To facilitate the registration of IoT Devices within IoT Agents, we provide an UI, thus simplifying the overall operation. The process will work as follow:
Through the portal (or the API) a user can register a device
The device configuration (which includes for example the transport, besides the attribute mapping discussed above) is stored in the device registry for later use
Once configured, the device can send messages to the agent (in the picture, the HTTP transport is assumed)
When receiving a payload, the Agent checks the configuration of the device to transform the incoming “simple” message into the NGSIv2 payload
Finally, the Agent sends the NGSIv2 payload to the Context Broker
2.3.1 Software used to realise this layer#
IoT Agent Manager, an API proxy that allows to access different services implementing FIWARE IoT Agent configuration APIs.
IoT Agents, a set of services supporting integrate of sensors with Context Broker.
- IoT Agents requires MongoDB as backend.
2.4 Dashboard Management#
Orchestra Cities allows creation of dashboards to monitor and visualise data. Dashboards include a set of “panels” that provides support for rendering objects such as lines, points, bars and heat graphs, basic maps with info pointers, picture panels and more useful panels to display any kind of data. Dashboards can show online historical data while filtering and sorting data dynamically. The data can be zoomed in to have fine-grained views of values or the same data can be seen in a Tabular format, allowing users to sort data by different column values. The ability to present maps with information points allows cities to visualize in real-time all the data that is being collected by the sensors. Besides that, cities are able to define actions based on the information and events of the dashboards and create alerts based on data thresholds; for example set an alert when a waste bin is on fire. Dashboards can be easily shared, customized and embedded in other tools.
Dashboards can run on multiple end-user devices without installation and provides good responsiveness for the dimensions of desktop screens, mobile phones and tablets.
2.4.1 Software used to realise this layer#
Dashboards can be realised with two solutions:
Grafana, an open platform for beautiful analytics and monitoring. Grafana includes a collection of data-source plugins, that allows it to integrate Grafana with different databases and backends such as Timescale and CrateDB (the back-ends of QuantumLeap), JSON, and Google calendar.
Urbo, an open source framework to develop elegant and interactive dashboards.
While the dashboard can provide simple real-time analytics, for more complex tasks different solutions should be used. Depending on the use case, we recommend to leverage Apache Spark or other solutions. The different solutions, integrated to the Data Management layer, can analyse data sets (e.g. Weather forecast) whether they are real-time and/or historical data.
2.6 Data Integration#
External data sources can be integrated via Context Broker API or QuantumLeap API (in this case, no real time data will be available for that data source).

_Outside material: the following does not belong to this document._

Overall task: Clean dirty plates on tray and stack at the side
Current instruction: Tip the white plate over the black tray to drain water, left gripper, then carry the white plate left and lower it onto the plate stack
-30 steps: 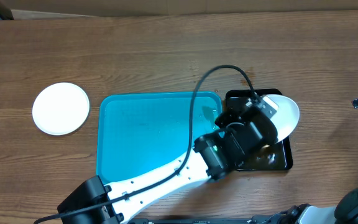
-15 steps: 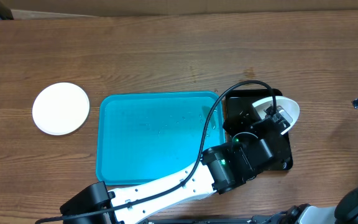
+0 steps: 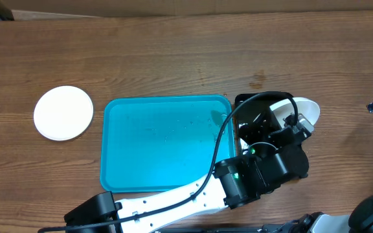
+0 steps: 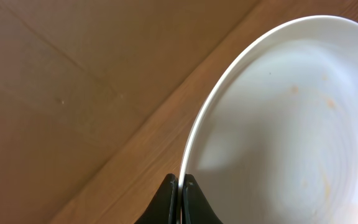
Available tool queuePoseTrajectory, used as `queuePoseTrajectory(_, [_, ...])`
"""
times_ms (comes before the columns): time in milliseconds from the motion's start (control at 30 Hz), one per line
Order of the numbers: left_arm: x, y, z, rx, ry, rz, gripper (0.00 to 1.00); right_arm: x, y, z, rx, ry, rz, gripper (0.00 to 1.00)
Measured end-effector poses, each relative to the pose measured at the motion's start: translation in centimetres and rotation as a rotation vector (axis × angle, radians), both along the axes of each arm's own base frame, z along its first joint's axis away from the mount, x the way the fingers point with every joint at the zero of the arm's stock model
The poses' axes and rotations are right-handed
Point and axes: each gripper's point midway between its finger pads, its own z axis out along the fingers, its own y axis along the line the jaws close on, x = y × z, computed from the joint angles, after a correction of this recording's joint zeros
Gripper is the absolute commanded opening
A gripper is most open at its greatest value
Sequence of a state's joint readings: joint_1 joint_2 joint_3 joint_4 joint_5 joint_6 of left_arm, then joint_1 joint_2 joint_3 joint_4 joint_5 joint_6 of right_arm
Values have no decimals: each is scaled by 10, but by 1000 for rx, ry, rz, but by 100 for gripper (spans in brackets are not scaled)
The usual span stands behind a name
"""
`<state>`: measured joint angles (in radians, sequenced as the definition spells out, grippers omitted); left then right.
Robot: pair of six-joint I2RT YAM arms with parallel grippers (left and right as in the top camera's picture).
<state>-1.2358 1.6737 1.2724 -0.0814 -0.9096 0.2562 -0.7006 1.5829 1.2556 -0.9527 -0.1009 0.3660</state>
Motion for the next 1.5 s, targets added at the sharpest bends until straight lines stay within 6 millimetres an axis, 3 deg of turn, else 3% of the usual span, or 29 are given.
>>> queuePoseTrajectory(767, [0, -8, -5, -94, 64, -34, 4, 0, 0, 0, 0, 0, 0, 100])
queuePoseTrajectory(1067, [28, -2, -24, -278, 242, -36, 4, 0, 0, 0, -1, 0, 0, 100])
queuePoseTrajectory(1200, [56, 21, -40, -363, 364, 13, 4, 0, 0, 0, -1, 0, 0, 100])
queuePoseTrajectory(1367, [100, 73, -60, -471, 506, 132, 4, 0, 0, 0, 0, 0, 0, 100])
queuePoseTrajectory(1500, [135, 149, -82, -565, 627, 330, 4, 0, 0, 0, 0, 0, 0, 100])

This tool allows the creation of visual workflows for data injection into the platform. Workflows support web services, files and other sources and can be saved to replicable templates so that different cities can instantiate and customise their own data import flow for a given service.
2.6.1 Software used to realise this layer#
For better performances, it is also possible to develop python tasks. In this case, no visual support will be available to define the integration. Still you can leverage SDKs.